The effect of fake license has
to be considered in the light of what has been stated by this Court in New
India Assurance Co., Shimla v. Kamla and Ors. (2001 (4) SCC 342). Once the
license is a fake one the renewal cannot take away the effect of fake license.
It was observed in Kamla's case (supra) as follows:
"12. As a point of law we
have no manner of doubt that a fake licence cannot get its forgery outfit
stripped off merely on account of some officer renewing the same with or
without knowing it to be forged.
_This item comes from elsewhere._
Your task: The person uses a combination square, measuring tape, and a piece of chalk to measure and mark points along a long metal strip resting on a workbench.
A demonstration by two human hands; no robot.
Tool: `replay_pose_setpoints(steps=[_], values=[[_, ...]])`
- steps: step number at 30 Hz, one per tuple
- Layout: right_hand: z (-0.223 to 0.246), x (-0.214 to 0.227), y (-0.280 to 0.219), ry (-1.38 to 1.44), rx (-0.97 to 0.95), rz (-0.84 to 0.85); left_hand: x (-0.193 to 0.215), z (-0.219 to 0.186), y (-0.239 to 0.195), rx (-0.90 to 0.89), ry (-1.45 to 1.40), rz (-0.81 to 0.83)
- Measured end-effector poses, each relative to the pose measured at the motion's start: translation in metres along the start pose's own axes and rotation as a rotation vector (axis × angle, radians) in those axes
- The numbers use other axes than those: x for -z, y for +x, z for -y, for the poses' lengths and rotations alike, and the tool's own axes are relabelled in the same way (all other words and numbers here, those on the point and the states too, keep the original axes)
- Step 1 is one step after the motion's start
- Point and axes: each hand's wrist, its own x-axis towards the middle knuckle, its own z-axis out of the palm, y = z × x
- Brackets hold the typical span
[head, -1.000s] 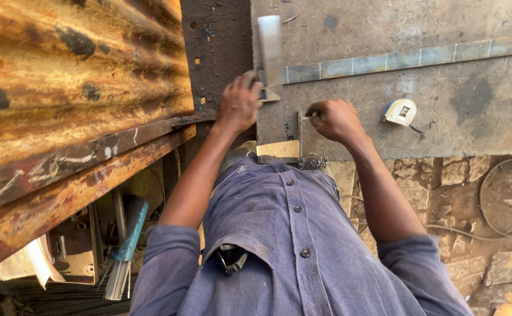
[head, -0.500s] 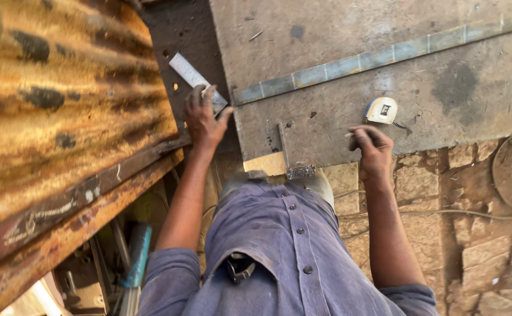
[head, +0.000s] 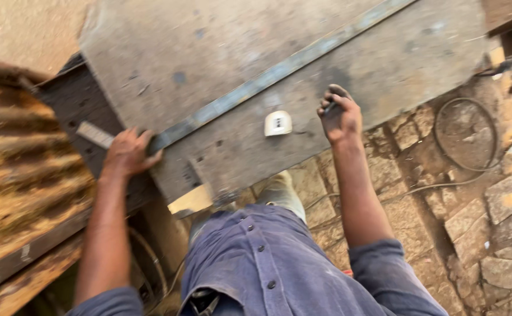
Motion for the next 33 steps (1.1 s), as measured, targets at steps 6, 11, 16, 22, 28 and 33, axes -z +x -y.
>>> replay_pose_setpoints(steps=[6, 11, 16, 22, 28, 33], values=[[0.083, 0.018, 0.086, -0.416, 0.032, -0.338, 0.028, -0.047, -0.055, -0.009, 0.007, -0.12], [0.121, 0.008, 0.129, -0.45, 0.017, -0.372, 0.048, -0.114, -0.109, -0.092, 0.163, -0.291], [0.123, 0.018, 0.139, -0.476, 0.006, -0.468, 0.073, -0.187, -0.138, 0.108, 0.195, -0.412], [0.134, 0.022, 0.133, -0.289, 0.032, -0.326, 0.063, -0.206, -0.152, 0.124, 0.127, -0.714], [0.207, -0.047, 0.132, -0.319, 0.193, -0.262, 0.01, -0.214, -0.131, 0.095, 0.059, -0.77], [0.34, -0.141, 0.116, -0.622, 0.353, -0.194, -0.013, -0.312, -0.088, -0.025, -0.124, -0.844]])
Section 15 of the Act only empowers any
Licensing Authority to "renew a driving licence issued under the
provisions of this Act with effect from the date of its expiry". No
Licensing Authority has the power to renew a fake licence and, therefore, a
renewal if at all made cannot transform a fake licence as genuine. Any
counterfeit document showing that it contains a purported order of a statutory
authority would ever remain counterfeit albeit the fact that other persons
including some statutory authorities would have acted on the document
unwittingly on the assumption that it is genuine".
In view of the above analysis the following situations emerge:
1. The decision in Swaran Singh's case (supra) has no application
to cases other than third party risks. [The decision in Swaran Singh's case
(supra) applied to claims which involved only the insurance company and the
owner of the vehicle i.e. where there was no third party involved. It has been
highlighted by learned counsel for the appellants that Swaran Singh's case
(supra) was rendered in the background of Section 149 of the Motor Vehicles
Act, 1988 (in short the 'Act') which has no application to cases where there is
no third party involved.]
2. Where originally the license was a fake one, renewal
cannot cure the inherent fatality.
3. In case of third party risks the insurer has to indemnify the
amount and if so advised to recover the same from the insured.
4. The concept of purposive interpretation has no application to
cases relatable to Section 149 of the Act.
5. The conceptual difference between third party right and own
damage cases has to be kept in view. Initially, the burden is on the insurer to
prove that the license was a fake one. Once it is established the natural
consequences have to flow
INTERPRETATION OF STATUTE
“A statute is an edict of the Legislature and in construing a
statute, it is necessary to seek the intention of its maker. A statute has to
be construed according to the intent of those who make it and the duty of the
court is to act upon the true intention of the Legislature. If a statutory
provision is open to more than one interpretation the Court has to choose that
interpretation which represents the true intention of the Legislature
Nonetheless, the function of the Courts is only to expound and not to
legislate…
It is also well settled that to arrive at the intention of the
legislation depending on the objects for which the enactment is made, the Court
can resort to historical, contextual and purposive interpretation leaving
textual interpretation aside. ”
Francis Bennion in his book "Statutory Interpretation"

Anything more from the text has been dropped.